At this point in the post, the “walking around the city” narrative sort of breaks down, because the last few pictures aren’t in a straight line.  For example, this is the former Collegium Physicum, the location for the faculties of pharmacology, physiology, physics, chemistry, and geology.  Lots of science was done here.


…and this is the Collegium Maius, the oldest existing building of the Jagiellonian University.  I didn’t get to see that wonderful clock in motion, but my city map said it runs at 11am, 1pm, and 3pm every day.


This the real gold roof of the cathedral on Wawel Hill, near the castle.  It’s plated though, and not solid gold, because that would be too heavy.

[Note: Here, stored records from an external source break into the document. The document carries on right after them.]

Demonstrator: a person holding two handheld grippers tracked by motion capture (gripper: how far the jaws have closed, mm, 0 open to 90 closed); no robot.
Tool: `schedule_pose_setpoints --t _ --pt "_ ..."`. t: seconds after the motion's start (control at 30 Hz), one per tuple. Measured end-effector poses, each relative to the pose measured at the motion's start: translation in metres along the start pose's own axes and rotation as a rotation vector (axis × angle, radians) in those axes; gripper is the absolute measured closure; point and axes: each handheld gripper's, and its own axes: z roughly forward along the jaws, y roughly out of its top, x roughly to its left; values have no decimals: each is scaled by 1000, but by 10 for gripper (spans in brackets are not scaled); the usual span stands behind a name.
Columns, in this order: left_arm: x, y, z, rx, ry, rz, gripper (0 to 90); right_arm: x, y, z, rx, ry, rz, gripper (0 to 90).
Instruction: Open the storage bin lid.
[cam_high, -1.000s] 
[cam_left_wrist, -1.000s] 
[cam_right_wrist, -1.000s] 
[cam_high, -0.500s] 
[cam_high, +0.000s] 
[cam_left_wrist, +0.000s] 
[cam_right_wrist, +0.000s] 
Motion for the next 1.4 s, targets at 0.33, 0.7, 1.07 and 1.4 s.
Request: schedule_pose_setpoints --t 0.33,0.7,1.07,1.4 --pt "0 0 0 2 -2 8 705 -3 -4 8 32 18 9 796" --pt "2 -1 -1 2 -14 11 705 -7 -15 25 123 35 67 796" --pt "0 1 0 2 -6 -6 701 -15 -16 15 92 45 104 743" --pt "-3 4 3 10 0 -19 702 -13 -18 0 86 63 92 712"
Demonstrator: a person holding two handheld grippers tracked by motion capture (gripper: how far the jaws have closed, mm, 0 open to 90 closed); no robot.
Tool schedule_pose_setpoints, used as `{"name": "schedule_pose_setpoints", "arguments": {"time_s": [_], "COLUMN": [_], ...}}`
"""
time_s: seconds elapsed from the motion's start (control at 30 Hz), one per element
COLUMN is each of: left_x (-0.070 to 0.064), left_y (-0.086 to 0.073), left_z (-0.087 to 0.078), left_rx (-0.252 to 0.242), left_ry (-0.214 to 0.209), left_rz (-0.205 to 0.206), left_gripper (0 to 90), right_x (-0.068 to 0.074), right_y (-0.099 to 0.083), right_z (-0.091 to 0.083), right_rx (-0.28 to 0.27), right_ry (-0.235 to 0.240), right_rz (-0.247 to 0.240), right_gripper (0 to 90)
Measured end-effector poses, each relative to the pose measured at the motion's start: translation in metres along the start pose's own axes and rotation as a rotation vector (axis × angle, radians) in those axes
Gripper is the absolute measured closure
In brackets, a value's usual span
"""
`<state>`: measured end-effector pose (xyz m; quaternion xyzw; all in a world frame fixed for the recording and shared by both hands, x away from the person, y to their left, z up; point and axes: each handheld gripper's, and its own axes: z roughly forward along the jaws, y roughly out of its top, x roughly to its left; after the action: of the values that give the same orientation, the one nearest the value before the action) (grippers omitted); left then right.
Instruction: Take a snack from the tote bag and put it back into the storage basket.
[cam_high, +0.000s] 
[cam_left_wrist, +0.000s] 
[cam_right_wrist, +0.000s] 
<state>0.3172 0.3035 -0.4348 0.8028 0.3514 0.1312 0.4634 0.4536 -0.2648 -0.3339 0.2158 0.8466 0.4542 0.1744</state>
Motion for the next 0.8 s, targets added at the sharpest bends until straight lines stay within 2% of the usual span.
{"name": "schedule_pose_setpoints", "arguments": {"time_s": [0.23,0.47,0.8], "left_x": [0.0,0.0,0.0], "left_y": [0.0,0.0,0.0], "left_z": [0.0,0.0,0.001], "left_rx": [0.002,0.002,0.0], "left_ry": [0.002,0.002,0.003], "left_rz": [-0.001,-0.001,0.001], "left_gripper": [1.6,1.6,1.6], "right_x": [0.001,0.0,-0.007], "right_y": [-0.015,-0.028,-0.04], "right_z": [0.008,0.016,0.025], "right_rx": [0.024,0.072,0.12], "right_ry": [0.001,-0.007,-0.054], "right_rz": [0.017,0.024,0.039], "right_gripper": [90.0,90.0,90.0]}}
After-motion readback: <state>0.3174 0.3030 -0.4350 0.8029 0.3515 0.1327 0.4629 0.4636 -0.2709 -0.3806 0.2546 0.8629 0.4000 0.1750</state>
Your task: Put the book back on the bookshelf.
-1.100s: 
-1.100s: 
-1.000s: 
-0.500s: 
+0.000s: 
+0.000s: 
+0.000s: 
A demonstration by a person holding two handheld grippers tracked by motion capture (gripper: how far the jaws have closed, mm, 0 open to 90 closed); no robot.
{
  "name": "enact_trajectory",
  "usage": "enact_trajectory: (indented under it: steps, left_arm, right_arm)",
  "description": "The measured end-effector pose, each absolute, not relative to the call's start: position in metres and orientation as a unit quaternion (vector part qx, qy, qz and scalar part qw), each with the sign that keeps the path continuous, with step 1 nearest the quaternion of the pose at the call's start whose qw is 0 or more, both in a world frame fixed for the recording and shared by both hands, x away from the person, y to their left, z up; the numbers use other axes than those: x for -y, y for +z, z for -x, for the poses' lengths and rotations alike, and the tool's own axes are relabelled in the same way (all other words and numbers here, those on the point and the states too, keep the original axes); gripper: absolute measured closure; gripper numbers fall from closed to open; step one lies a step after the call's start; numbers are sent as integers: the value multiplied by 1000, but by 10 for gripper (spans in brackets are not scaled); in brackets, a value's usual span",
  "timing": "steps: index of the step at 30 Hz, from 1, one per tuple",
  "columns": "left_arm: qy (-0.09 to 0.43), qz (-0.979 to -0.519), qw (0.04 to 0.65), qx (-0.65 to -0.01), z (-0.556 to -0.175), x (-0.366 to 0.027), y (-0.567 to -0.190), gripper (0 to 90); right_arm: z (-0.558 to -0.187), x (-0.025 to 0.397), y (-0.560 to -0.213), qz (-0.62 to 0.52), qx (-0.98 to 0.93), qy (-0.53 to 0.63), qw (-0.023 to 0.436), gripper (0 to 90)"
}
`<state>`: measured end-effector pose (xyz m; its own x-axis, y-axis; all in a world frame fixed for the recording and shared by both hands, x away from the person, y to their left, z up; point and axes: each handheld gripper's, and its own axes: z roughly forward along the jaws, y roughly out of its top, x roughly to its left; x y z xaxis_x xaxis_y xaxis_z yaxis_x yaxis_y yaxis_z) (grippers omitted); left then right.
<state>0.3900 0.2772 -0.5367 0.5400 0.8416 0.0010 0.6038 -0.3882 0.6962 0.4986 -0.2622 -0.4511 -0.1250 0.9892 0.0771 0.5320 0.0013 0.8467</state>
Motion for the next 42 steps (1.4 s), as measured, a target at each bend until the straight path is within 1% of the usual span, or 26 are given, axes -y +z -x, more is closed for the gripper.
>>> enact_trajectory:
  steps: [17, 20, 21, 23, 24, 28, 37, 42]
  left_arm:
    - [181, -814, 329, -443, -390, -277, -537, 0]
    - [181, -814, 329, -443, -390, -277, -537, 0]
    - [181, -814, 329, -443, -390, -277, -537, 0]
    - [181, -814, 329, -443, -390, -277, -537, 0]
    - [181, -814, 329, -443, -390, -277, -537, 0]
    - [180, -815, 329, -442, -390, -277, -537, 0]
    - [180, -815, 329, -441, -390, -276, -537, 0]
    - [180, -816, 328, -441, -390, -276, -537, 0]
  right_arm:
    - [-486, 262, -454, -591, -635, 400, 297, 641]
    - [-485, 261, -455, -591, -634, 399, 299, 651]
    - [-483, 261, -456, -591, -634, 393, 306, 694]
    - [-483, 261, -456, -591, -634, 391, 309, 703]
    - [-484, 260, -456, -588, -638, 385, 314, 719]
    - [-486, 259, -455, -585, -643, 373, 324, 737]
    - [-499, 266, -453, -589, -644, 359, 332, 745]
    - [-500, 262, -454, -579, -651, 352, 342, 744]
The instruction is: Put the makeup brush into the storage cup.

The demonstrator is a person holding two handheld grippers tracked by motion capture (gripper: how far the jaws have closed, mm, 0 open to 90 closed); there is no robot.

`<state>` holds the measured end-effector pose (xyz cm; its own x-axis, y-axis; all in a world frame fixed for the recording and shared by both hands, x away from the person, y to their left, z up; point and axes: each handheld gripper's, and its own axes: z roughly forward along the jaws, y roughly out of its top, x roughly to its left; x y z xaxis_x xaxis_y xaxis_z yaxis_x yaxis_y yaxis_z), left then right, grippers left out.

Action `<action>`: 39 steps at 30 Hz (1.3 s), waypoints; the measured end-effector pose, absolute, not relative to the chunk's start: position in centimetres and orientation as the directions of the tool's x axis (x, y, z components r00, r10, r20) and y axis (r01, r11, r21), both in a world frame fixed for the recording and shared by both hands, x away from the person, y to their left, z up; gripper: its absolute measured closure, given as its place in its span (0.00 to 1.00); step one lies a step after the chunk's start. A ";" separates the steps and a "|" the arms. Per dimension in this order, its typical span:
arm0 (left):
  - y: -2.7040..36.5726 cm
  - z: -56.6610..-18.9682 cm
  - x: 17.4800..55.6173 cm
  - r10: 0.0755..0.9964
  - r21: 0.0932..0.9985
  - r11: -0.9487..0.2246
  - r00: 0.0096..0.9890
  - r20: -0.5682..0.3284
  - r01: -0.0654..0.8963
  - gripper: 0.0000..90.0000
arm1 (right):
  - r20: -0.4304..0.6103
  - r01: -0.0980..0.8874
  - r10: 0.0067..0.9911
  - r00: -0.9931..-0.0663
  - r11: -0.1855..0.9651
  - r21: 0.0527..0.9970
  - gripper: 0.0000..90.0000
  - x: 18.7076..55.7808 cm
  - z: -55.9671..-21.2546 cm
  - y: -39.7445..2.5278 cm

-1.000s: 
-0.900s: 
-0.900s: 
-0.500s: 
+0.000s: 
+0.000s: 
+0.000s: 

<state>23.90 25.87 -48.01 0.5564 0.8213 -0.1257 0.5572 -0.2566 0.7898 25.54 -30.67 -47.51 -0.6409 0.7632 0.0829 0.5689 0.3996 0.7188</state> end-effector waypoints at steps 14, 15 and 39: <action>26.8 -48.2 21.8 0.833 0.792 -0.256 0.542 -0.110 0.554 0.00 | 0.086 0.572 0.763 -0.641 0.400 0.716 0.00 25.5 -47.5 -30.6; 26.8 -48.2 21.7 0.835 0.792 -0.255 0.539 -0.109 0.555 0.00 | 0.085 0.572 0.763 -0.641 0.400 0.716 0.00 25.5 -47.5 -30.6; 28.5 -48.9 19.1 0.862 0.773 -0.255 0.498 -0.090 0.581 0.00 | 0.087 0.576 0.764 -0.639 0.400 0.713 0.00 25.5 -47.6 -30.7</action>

I took a brief stop in Wawal Castle to view Leonardo da Vinci’s Lady with an Ermine.  It was smaller than I expected.  The classics almost always are.  Alas, photographs were forbidden.  After I was done looking at the painting, I noticed this fascinating giant balloon from the courtyard.


This is the Hiflyer.  It’s based a reasonable walk from the city center, and as long as the weather is good, they’re flying.  They recommend calling ahead just to be sure, but a reservation isn’t necessary.  The balloon is more or less stationary, because it’s tethered to a single place on the ground.


The “basket” for this is actually a very large metal ring, with an open center for the cable that pulls you back down at the end of your flight.


Going up at dusk affords you some pretty spectacular views of the area.  This direction shows Wawel Hill, including the castle.


On my last evening in town, I stopped at one of the restaurants in the main market square and I had these fresh pierogies.    I love pierogies, and having a chance to have freshly made ones in Poland is not to be missed.  These were so, so delicious.


Have you ever been to Krakow?  Have you ever had a pierogi?